- _Work request_: Give again exactly the lines that stretch from the one with "Coordinates are whole" to the end of the data below, including both of those lines and nothing else.
------------------------
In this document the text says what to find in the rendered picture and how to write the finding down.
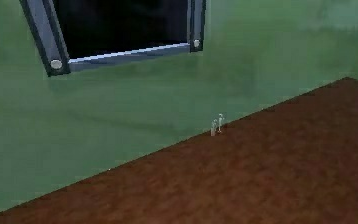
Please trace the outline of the grey framed dark window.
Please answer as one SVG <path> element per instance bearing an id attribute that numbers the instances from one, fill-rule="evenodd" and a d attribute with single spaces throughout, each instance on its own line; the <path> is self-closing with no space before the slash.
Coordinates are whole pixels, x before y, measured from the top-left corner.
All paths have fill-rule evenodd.
<path id="1" fill-rule="evenodd" d="M 49 77 L 204 48 L 207 0 L 19 0 Z"/>
------------------------
- _Solved problem_:
Coordinates are whole pixels, x before y, measured from the top-left corner.
All paths have fill-rule evenodd.
<path id="1" fill-rule="evenodd" d="M 49 77 L 204 48 L 207 0 L 19 0 Z"/>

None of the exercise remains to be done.